Foreign institutional investors allowed to buy stocks without 100 percent pre-funding -trading
The capital capacity of securities companies to meet the investment capital flow from foreign organizations when the stock market is upgraded is very important. Photo: Internet |
Foreign institutional investors are allowed to buy Vietnamese stocks without having enough money at the time of purchase
The Ministry of Finance has just issued Circular 68/2024/TT-BTC dated September 18, 2024 amending and supplementing a number of articles of the Circulars regulating securities trading on the securities trading system; clearing and settlement of securities transactions; activities of securities companies and information disclosure on the stock market.
Accordingly, Article 1 of Circular 68 has amended and supplemented a number of articles of Circular No. 120/2020/TT-BTC regulating the trading of listed stocks, registration of transactions and fund certificates, corporate bonds, and covered warrants listed on the securities trading system.
In particular, regarding placing orders to buy securities, Circular 68 adds cases where investors do not need to have enough money before placing orders, including: Investors implement margin trading as prescribed in Article 9 of this Circular; organizations established under foreign law participating in investment in the Vietnamese securities market (foreign institutional investors).
The Circular also stipulates that securities companies shall assess the payment risk of foreign institutional investors to determine the amount of money required when placing orders to buy stocks (if any) according to the agreement between the securities company and the foreign institutional or the authorized representative of the foreign institutional investor.
If the foreign institutional investor does not pay enough money for the stock purchase transaction, the obligation of the payment shall be transferred to the securities company where the foreign institutional investor places the order through the self-trading account, except for the case specified in Clause 5 of this Article.
This amendment is considered a very important step to remove the bottleneck to meet the standards for upgrading the stock market from frontier to secondary emerging according to the criteria of the FTSE Russell.
The Circular also clearly stipulates that securities companies are allowed to transfer ownership of securities outside the securities trading systems according to the provisions of Point q1, Clause 2, Article 6 of Circular No. 119/2020/TT-BTC or sell by agreement on the securities trading system for the number of shares transferred to their own trading account to foreign institutional investors who have insufficient money to pay for stock purchase transactions no later than the trading day following the day the stocks are recorded in the securities company's trading account and ensuring that they do not exceed the maximum limit on the ownership ratio of foreign institutional investors according to the law for those shares.
Losses, profits and other expenses arising from the execution of transactions as prescribed in Clauses 2 and 3 of this Article shall be made according to the agreement between the securities company and the foreign institutional investor or the authorized representative of the foreign institutional investor.
Circular 68 also clearly stipulates that the custodian bank where the foreign institutional investor opens a securities depository account shall be responsible for paying for transactions with insufficient funds and expenses incurred (if any) in the event of incorrect confirmation of the deposit balance of the foreign institutional investor to the securities company leading to insufficient funds to buy stocks.
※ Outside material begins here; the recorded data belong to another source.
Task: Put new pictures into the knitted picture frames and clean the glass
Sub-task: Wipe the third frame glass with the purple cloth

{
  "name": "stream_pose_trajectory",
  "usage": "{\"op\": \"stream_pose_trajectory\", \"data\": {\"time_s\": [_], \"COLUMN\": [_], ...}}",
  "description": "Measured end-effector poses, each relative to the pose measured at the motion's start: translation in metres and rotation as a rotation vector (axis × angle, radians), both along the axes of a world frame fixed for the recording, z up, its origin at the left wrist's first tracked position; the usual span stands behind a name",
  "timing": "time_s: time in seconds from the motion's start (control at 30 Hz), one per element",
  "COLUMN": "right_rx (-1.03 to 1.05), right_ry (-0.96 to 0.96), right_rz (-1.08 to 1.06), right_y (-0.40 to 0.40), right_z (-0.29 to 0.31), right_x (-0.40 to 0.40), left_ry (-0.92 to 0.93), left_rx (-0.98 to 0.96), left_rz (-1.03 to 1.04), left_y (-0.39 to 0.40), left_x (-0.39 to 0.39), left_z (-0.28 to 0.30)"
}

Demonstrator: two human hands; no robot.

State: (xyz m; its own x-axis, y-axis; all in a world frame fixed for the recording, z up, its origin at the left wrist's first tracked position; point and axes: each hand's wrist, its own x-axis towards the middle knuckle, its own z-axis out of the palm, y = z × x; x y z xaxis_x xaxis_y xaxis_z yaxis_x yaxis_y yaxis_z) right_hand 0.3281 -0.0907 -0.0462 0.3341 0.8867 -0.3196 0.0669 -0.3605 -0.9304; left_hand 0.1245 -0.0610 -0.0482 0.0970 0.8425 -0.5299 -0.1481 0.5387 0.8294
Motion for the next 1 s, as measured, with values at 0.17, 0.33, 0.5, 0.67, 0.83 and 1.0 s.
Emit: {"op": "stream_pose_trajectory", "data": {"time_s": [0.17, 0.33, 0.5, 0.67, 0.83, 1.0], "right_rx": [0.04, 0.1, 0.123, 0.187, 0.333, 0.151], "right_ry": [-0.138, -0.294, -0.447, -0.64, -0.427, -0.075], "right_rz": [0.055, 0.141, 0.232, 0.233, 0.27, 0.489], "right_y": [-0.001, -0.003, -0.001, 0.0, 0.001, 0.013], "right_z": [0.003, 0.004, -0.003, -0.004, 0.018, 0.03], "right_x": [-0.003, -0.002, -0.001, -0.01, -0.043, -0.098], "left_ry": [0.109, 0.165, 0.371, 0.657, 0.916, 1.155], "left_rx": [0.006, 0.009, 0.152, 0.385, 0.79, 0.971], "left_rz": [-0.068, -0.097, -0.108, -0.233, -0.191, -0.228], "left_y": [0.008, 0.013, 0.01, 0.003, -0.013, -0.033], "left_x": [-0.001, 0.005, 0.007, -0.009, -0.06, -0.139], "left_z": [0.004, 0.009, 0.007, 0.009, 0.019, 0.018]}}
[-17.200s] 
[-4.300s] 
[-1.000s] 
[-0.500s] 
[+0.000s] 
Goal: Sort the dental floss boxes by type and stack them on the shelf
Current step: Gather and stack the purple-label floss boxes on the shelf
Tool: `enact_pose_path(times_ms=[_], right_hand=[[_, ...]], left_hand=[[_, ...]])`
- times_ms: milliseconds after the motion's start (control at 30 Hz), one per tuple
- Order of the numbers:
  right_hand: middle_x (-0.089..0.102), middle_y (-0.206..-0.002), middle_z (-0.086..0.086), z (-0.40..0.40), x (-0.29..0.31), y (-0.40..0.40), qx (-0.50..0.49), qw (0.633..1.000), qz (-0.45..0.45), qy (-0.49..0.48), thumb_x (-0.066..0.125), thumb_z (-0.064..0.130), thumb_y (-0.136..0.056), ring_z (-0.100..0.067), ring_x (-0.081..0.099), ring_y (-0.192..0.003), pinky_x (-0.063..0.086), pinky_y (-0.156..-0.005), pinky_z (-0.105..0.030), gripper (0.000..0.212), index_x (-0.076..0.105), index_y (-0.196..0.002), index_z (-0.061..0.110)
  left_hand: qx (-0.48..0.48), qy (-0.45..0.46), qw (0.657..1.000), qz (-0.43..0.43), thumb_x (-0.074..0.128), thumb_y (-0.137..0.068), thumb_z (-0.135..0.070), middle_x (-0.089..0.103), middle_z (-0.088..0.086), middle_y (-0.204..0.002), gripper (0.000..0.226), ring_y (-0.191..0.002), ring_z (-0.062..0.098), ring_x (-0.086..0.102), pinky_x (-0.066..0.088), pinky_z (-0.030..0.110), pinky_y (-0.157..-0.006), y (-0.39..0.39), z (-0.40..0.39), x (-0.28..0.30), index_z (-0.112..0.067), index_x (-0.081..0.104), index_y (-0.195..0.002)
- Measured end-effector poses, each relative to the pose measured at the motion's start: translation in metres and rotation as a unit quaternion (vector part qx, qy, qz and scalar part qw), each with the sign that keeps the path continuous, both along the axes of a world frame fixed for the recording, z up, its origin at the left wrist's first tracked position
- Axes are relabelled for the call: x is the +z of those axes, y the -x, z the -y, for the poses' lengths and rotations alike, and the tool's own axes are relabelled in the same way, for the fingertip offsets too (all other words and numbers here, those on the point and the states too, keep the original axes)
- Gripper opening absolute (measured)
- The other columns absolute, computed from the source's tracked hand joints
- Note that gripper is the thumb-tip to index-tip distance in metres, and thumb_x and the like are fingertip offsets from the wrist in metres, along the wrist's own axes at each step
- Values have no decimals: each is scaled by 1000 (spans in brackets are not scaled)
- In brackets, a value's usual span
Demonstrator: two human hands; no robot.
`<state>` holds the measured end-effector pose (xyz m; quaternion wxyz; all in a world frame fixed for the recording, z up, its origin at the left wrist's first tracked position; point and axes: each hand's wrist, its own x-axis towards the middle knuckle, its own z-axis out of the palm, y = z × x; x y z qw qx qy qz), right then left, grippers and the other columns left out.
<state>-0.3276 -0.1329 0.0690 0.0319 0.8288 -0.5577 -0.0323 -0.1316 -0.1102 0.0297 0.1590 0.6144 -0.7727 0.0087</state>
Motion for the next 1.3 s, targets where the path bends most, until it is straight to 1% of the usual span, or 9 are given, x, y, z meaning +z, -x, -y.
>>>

Securities companies must ensure enough money to pay for transactions
Circular 68 also amends and supplements a number of articles of Circular No. 119/2020/TT-BTC regulating the registration, depository, clearing and payment of securities transactions.
Specifically, Circular 68 adds Article 35a after Article 35 on payment for stock purchase transactions of foreign institutional investors specified in Article 9a of Circular No. 120/2020/TT-BTC.
The new Circular clearly states that foreign institutional investors placing stock purchase orders must have sufficient funds in their accounts before the time when the clearing member transfer money to the depository member's deposit account at the payment bank to make payment for securities transactions. Clearing and payment for stock purchase transactions are carried out in accordance with the law and regulations of the Vietnam Securities Depository and Clearing Corporation (VSDC).
In case the foreign institutional investor places an order to buy shares and lack money to make payment as prescribed in Clause 2, Article 9a of Circular No. 120/2020/TT-BTC, VSDC shall transfer the payment obligation for the stock purchase transaction of the foreign institutional investor to the obligation of the securities company where the investor places the order to buy stocks (through the securities company's trading account) at the payment date, based on the notifications.
In case the foreign institutional investor opens a depository account at a securities company, the securities company shall notify VSDC of the foreign investor's insufficient fund to pay for the stock purchase transaction and the transaction information, requesting transfer of the payment obligation to the securities company; in case the foreign institutional investor opens a depository account at a custodian bank, the custodian bank shall notify VSDC of the foreign institutional investor's lack of payment for the stock purchase transaction and refuse to pay for that transaction.
The Circular clearly states that the securities company must ensure sufficient funds to pay for the transaction as prescribed in Clause 2 of this Article. Securities companies will be handled for violations according to the law and VSDC's regulations in case they fail to fulfill their obligations.